Krake Paul ist tot, Opossum Heidi schweigt: Prognosen fehlen beim Eurovision Song Contest 2011 aber nicht. Buchmacher, Fans und Experten disskutieren.

Düsseldorf. Bei der Fußball-WM 2010 erwies sich Krake Paul als wissendes Orakel, die Oscars 2011 sagte Opossum Heidi zielsicher voraus. Doch beim Eurovision Song Contest herrscht Vorhersage-Chaos - denn welcher Mensch kann schon wirklich voraussehen, worauf die Fans in 43 Ländern stehen? Ist das Aussehen wichtiger als der Song, ist das Feuerwerk heißer als das knappe Kleidchen? Stehen Spanier etwa genauso wie Finnen auf blonde Unschuldsengel mit Gitarre, klingt aserbaidschanischer Pathos auch in Schweizer Ohren nach?

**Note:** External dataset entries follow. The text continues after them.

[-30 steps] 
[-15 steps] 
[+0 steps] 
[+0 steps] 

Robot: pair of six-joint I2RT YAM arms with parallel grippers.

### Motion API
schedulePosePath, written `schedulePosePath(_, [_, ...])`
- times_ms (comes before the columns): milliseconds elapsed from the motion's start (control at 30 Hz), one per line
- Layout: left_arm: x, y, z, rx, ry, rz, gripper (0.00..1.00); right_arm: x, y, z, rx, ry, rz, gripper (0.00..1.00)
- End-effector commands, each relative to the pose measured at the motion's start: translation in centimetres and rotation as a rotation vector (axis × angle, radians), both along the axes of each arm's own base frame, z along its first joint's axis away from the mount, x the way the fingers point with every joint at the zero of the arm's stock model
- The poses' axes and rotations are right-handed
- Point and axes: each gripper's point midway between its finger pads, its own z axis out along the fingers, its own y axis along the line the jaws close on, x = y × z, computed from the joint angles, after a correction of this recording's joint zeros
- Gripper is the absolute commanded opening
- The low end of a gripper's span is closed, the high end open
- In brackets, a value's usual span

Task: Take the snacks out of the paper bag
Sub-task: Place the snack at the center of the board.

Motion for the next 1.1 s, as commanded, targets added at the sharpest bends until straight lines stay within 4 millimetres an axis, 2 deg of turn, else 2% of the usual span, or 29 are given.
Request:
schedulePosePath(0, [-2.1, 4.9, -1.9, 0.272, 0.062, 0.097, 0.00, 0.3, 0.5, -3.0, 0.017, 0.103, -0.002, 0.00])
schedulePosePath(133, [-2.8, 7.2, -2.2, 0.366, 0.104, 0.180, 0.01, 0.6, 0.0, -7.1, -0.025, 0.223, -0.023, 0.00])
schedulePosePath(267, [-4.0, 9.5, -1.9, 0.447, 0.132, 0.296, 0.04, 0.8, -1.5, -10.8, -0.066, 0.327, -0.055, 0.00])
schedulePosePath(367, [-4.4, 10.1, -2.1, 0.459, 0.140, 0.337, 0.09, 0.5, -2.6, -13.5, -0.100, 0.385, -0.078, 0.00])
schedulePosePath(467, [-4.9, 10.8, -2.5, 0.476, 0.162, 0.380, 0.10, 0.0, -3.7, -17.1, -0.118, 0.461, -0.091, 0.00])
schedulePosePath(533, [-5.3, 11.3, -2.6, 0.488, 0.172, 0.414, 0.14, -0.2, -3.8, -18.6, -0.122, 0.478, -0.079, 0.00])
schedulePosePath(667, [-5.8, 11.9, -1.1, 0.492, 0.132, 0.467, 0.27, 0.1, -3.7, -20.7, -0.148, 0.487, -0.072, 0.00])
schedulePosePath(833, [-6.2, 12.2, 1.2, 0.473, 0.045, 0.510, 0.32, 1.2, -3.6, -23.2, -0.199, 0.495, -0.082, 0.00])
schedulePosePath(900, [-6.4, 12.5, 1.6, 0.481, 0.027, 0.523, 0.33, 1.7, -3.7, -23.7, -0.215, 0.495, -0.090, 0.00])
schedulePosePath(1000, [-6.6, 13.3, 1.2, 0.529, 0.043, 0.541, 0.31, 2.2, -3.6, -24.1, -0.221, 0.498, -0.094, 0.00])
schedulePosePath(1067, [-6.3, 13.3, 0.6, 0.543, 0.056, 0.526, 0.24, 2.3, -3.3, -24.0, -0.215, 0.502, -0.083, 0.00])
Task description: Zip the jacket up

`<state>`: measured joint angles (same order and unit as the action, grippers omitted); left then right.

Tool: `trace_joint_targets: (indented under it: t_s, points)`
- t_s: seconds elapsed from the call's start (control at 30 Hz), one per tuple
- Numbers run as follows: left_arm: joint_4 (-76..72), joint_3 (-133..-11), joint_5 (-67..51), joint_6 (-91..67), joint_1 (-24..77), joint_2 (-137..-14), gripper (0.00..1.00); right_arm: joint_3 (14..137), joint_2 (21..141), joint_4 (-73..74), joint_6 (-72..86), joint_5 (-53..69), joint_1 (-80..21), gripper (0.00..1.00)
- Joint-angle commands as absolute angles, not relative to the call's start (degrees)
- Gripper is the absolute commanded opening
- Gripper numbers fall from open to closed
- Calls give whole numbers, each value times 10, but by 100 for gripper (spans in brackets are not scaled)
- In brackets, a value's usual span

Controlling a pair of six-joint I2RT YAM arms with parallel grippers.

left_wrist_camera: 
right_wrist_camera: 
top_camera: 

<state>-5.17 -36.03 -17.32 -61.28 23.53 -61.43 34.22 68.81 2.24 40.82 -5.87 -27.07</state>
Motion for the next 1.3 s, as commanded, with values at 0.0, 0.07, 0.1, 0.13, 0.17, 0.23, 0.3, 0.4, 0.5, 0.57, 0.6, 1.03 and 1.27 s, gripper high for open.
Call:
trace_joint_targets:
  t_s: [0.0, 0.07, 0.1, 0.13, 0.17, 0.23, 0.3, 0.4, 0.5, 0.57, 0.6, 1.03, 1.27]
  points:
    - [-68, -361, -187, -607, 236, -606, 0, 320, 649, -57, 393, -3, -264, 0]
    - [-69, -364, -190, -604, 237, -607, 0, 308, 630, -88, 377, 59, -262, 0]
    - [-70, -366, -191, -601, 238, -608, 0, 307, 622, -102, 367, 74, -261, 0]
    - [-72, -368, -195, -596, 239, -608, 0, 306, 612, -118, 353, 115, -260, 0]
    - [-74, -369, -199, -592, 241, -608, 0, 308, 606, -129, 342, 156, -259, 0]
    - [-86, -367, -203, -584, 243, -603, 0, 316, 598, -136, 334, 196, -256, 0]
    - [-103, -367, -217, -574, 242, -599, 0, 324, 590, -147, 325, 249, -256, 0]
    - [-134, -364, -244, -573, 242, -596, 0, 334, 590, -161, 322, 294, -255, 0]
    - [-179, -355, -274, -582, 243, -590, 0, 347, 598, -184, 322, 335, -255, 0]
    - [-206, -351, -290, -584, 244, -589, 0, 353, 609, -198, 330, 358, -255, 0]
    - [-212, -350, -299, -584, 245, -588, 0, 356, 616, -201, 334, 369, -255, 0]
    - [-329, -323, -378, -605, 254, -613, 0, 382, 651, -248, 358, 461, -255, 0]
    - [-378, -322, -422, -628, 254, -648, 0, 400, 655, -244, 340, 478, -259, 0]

Eine, die die Voraussagen bisher ganz gut hingekriegt hat, war die Suchmaschine Google: Die arbeitet nicht mit nationalen Stereotypen, wägt keine folkloristischen Besonderheiten gegen Fließband-Pop ab, sondern nimmt - ganz unemotional - die Suchanfragen aus allen Teilnehmerländern als Maßstab. So lagen 2009 der geigende Norweger Alexander Rybak und 2010 „unsere“ Lena bei Google ebenso vorne wie in der Punktewertung. Ende April ließ Google die deutschen Fans hoffen: „Lena wieder auf Platz eins!“, lautete die Schlagzeile - doch seitdem hat sich was getan. Jedward, die ebenso schrägen wie sympathischen Zwillinge aus Irland, führen die Google-Rangliste an, gefolgt von Lena und der Armenierin Emmy - doch die ist mit im ersten Halbfinale am Dienstag ja schon ausgeschieden...

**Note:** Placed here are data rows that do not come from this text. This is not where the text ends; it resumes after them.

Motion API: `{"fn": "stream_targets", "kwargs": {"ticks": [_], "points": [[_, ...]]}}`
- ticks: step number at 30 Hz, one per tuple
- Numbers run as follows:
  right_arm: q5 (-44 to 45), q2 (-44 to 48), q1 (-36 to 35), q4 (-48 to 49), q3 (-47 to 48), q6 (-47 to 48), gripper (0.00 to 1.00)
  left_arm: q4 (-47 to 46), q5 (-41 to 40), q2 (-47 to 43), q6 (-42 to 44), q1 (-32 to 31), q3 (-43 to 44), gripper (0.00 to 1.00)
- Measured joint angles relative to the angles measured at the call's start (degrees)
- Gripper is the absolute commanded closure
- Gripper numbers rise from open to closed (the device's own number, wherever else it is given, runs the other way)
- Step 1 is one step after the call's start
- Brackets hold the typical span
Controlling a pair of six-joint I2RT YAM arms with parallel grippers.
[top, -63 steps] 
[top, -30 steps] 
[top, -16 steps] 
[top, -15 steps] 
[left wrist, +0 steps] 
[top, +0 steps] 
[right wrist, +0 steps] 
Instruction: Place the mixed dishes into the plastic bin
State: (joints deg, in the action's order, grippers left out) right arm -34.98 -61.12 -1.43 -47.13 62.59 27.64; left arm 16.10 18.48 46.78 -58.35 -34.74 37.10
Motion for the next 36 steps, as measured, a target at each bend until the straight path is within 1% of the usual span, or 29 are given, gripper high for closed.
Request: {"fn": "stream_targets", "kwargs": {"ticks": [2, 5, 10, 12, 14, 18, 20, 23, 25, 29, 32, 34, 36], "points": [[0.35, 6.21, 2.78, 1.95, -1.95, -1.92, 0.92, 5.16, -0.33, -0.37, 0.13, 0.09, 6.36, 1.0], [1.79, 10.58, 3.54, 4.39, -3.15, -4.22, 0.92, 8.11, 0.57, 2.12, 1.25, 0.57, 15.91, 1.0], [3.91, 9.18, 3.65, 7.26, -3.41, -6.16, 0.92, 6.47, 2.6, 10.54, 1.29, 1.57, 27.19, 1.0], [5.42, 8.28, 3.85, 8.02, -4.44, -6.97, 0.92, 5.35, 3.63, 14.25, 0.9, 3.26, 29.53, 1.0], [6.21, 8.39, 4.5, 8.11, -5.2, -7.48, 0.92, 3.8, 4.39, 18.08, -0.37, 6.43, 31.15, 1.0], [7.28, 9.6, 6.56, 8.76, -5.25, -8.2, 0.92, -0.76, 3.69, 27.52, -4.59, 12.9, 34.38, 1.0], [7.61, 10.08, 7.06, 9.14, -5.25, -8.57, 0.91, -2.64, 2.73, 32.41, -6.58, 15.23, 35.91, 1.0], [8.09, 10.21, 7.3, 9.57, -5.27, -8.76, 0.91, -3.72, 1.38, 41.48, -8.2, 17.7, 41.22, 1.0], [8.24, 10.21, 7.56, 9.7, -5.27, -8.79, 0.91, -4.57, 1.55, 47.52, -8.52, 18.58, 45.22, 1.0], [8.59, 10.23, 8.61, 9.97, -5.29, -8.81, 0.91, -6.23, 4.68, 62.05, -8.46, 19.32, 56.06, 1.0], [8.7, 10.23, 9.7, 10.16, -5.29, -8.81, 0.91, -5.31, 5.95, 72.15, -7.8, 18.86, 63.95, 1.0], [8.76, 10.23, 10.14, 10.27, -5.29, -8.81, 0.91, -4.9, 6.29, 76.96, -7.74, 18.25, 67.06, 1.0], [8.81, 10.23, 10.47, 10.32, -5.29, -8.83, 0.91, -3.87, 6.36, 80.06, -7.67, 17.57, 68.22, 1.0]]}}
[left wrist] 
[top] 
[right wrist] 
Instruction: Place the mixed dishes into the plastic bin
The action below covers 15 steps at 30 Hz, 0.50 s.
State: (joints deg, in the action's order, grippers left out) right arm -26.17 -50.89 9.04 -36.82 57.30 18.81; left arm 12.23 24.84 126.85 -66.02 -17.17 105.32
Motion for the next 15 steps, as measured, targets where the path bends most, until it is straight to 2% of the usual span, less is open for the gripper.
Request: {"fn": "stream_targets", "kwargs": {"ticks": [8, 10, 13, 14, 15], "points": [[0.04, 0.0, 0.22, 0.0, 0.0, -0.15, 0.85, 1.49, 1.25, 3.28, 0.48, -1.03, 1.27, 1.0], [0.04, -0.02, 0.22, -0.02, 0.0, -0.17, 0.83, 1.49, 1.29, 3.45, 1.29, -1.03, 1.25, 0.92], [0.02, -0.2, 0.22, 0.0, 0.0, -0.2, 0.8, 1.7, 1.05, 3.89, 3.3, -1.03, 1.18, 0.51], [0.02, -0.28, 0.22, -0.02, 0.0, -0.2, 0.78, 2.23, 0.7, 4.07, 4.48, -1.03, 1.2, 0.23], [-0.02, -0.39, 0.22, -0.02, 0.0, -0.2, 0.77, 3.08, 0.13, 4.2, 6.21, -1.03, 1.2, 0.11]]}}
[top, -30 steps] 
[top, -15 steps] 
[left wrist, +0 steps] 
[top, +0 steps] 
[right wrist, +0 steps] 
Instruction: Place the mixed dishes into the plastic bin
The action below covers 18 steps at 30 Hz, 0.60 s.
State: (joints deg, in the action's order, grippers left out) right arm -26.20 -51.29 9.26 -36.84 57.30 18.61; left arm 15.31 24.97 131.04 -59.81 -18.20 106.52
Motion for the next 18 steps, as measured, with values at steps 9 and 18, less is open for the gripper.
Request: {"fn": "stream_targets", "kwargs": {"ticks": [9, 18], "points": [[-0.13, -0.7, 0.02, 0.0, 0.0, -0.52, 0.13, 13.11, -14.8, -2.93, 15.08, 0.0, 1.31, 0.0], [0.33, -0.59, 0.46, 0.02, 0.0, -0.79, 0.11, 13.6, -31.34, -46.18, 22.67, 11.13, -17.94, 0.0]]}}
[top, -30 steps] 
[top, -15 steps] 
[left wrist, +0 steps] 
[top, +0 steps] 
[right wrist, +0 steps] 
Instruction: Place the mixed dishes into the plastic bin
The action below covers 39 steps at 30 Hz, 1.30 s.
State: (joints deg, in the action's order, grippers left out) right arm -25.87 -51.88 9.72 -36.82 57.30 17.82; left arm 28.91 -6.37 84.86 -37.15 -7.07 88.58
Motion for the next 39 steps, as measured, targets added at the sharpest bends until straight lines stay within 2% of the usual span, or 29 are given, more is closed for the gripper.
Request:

Die Eurovisions-Gemeinde hat oft ganz andere Lieblinge. Die Fans, die gerne mal ihren Jahresurlaub für den Eurovision Song Contest drangeben, springen von Party zu Party und erleben die ESC-Stars dabei nicht nur live, sondern auch hautnah. Kein Wunder, dass das rockige „Rockefeller Street“ von Getter Jaani aus Estland oder die eingängige „Boom Bomm“-Tschaka-Tschaka-Nummer der frechen Armenierin Emmy in den vergangenen Tagen zu den angesagten Party-Hits in Düsseldorf wurden. Doch was in kleinen, stickigen Clubs mitreißt, muss nicht unbedingt auf der großen Bühne funktionieren - wie das Beispiel von Emmy beweist.

Wären noch die Buchmacher: Der Anbieter bet-at-home.com sieht den französischen Opernsänger Amaury Vassili vor Jedward und Lena, bei betfair.com sieht es ähnlich aus: Frankreich vor Irland und dann Aserbaidschan oder Großbritannien; hier belegt Lena nur den siebten Platz (Stand der Quoten: Donnerstagmittag). Aber Vorsicht bei solchen Wettquoten. Beim Grand Prix stellt sich die Frage: Wer wettet da überhaupt? Sind das nicht vor allem wettverrückte Engländer oder machen da auch massenhaft Albaner, Österreicher und Norweger mit?

Der Expertentipp lautet übrigens Finnland. Irving Wolther hat ihn abgegeben; der Wissenschaftler aus Lenas Heimatstadt Hannover hat zum ESC promoviert. „Finnland ist für mich am stärksten. Die Thematik - die Sorge um die Welt - bewegt die Menschen momentan“, erklärte er. Das finnische Bubi-Gesicht Paradise Oskar singt in „Da Da Dam“ mit Unschuldsmiene und zu sanften Gitarrenklängen von der Rettung der Welt, hinter ihm steigt ein großer blauer Globus auf. „Da hat man beim ersten Halbfinale im Saal ein richtiges Aufatmen gehört“, sagte Wolther. Ähnlich wie Google hat der NDR-Experte Wolther bereits einen Voraussage-Erfolg vorzuweisen: Er sah Lena im vergangenen Jahr ebenfalls ganz vorn - und heute? „Ich sehe sie eindeutig in den Top Ten.“

Da stimmen ihm zwei Drittel der Deutschen zu: 66 Prozent glauben an eine Platzierung Lenas unter den ersten Zehn. Nur sechs Prozent glauben an eine erfolgreiche Titelverteidigung, wie eine Umfrage des Instituts YouGov ergab.

Ein zweiter Sieg für Lena ist auch schon aus historischer Sicht unwahrscheinlich: Niemand konnte bisher seinen Grand-Prix-Titel verteidigen, obwohl es einige versucht haben. Nur ein einziger Sänger konnte bei 55. Wettbewerben überhaupt zweimal triumphieren: Der Ire Johnny Logan, 1980 und 1987.